# Energy Delay Analysis of Partial Product Reduction Methods for Parallel Multiplier Implementation 

R.V.K. Pillai, D. Al-Khalili ${ }^{\dagger}$ and A.J. Al-Khalili<br>Concordia University, Montreal, CANADA; ${ }^{\dagger}$ Royal Military College, Kingston, CANADA


#### Abstract

This paper examines the energy delay implications of partial product reduction methods employed in parallel multiplier implementations. Radix 4 Modified Booth Algorithm (MBA) is currently the most popular choice for partial product reduction in parallel multipliers although 4:2 compressors can also produce equivalent results. Our energy delay analysis of these two schemes taking into account the architectural as well as circuit implementation issues suggests the superiority of the 4:2 compressor based partial product reduction technique as far as circuit delays, power consumption and architectural regularity are concerned. SPICE simulations of partial product generation using these schemes for an 8 bit multiplier suggest a worst case energy delay advantage of the order of $36 \%$ and $15 \%$ respectively for the 4:2 compressor based scheme in comparison with two different implementations of MBA. The corresponding figures for power reduction are of the order of $26 \%$ and $11 \%$ respectively.


## I Introduction

Traditionally, Booth encoding techniques [1] [2] had been widely employed for partial product reduction in parallel multiplier implementations. For parallel multipliers using radix 4 MBA , the number of partial products are reduced to $n / 2$ for an $n X n 2$ 's complement multiplication. This same task can be accomplished by the use of 4:2 compressors [3] also, as proposed by D. Villeger et al. [4]. The authors in [4] have shown that $4: 2$ compressors can reduce the number of partial products to $n / 2$ in less time and using fewer gates compared to radix 4 MBA while C. Nagendra et al. [5] also arrived at similar results. Norio Ohkubo et al. [6] acknowledged the equivalence of partial product generation using MBA and $4: 2$ compressors, though they favored partial product generation using the MBA scheme owing to the area advantage offered by such a scheme. Even though these authors speculated that partial product generation need not be accomplished by using the MBA scheme alone, they didn't weigh the energy delay measures of various schemes for reaching their conclusions. This paper deals with the evaluation of partial product reduction using radix 4 MBA
and $4: 2$ compression technique on the basis of the energy delays of the relevant schemes.

## II Circuit Realization

In radix 4 MBA, partial product reduction is accomplished by selecting $0,+1,-1,+2$ or -2 times the multiplicand ( Y ) as the partial product in accordance with the values of the relevant multiplier (X) bits. There are two possible schemes to implement MBA, MBA I and MBA II. The gate level representations of these schemes are shown in Figs. 1 and 2. (In Figs. 1, 2 and 3, the triangular blocks represent 2X1 multiplexors). The MBA I makes use of three control signals $X 1, X 2$ and $N$ for effecting partial product bit generations while the MBA II makes use of five control signals, viz. $X 1,-X 1, X 2,-X 2$ and $Z$. Figs. 1 and 2 also lists the signal probabilities $\left(P_{g}\right)$ and fanouts ( $F_{g}$ ) of various circuit nodes. Fig. 3 shows the schematic and signal probabilities of a multiplexor based 4:2 compressor [6] [7]. The circuits had been implemented using CPL building blocks [7].

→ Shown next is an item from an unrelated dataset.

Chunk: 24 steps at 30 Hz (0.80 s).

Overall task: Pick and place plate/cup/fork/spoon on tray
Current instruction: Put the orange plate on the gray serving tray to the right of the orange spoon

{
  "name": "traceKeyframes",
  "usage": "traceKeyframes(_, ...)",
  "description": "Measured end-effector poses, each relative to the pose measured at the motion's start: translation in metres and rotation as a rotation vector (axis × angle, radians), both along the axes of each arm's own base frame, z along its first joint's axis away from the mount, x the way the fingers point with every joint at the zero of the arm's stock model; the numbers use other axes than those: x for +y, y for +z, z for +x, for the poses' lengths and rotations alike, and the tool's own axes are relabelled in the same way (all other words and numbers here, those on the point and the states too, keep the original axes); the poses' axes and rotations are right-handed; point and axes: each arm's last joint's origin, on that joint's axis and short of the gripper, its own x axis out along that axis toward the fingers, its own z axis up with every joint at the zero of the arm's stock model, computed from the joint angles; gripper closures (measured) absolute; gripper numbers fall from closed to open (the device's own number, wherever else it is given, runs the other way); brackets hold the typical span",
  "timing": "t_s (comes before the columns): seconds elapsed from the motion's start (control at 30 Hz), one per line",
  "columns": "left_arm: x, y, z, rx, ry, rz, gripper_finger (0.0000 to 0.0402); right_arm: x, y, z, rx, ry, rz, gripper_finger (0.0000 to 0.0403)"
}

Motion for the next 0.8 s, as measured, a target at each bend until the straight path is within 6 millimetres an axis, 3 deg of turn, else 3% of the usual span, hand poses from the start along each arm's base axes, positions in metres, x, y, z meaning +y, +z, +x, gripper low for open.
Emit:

In Fig. 1, the generation of the negation control signal $N$ differs from popular implementations, in which case the logic is over-simplified as $N=X_{i}$ where $X_{i}$ represents the MSB of the multiplier bit group being scanned. The partial product must be zero for the bit combination $X_{i}=X_{i-1}=X_{i-2}=1$. The assertion of control signals for this condition with $N=$ $X_{i}$ are $X 1=0, X 2=0$ and $N=1$. This condition generates a partial product with all the bits asserted high. The addition of a correction bit of $l$ (for 2's complementation) at bit position zero results in a partial product that is effectively zero. Though the final partial product is effectively zero and the arithmetic result is correct, this condition generates unwanted activity, (which ripples through the entire carry save adder array as well as the final carry propagate adder) resulting in power wastage. The probability of occurrence of this situation is $1 / 8$ (considering a signal probability of $1 /$ 2 for the multiplier bits) for every partial product and hence the resulting power wastage is significant enough to warrant a review of the design decisions related to the generation of $N$.

## III Delay Model

Figs. 4 and 5 illustrate the delay models of MBA and 4:2 compressor based partial product generation schemes. Our delay estimate of MBA I is given by $\tau_{\max }=10.5 \tau+3 S \tau$ while that of MBA II and $4: 2$ based schemes are respectively $\tau_{\max }=9.76 \tau+3 S \tau$ and $\tau_{\max }=5.2 \tau+3 S \tau$ where $\tau$ represents the delay of a minimum sized inverter driving an identical inverter and $S$ represents the stage ratio
of the drivers driving the control signals for MBA and multiplier/multiplicand bits for 4:2 compressor based schemes respectively. In our delay analysis, we considered a delay of $1.3 \tau$ for a single stage of CPL gate while the delay of the 5 X 1 CPL multiplexor was estimated as $1.5 \tau$. The stage ratio $S$ of the drivers captures the effect of parasitic capacitance on circuit delays. The larger the parasitic loading, the higher the value of $S$. The value of stage ratio $S$ is different in various implementations owing to the differences in layout geometries. In the above delay analysis, a three stage driver implementation is assumed for the distribution of the control signals for MBA as well as multiplier/multiplicand bits for $4: 2$ compressor based scheme. The worst case fanout of multiplier bits for MBA I is four and hence a single stage driver is envisaged for the distribution of these signals resulting in a delay of $4 \tau$. For MBA II, the worst case fanout of multiplier bits is eight, resulting in a driver delay of $5.66 \tau$ considering a two stage driver for the distribution of these signals.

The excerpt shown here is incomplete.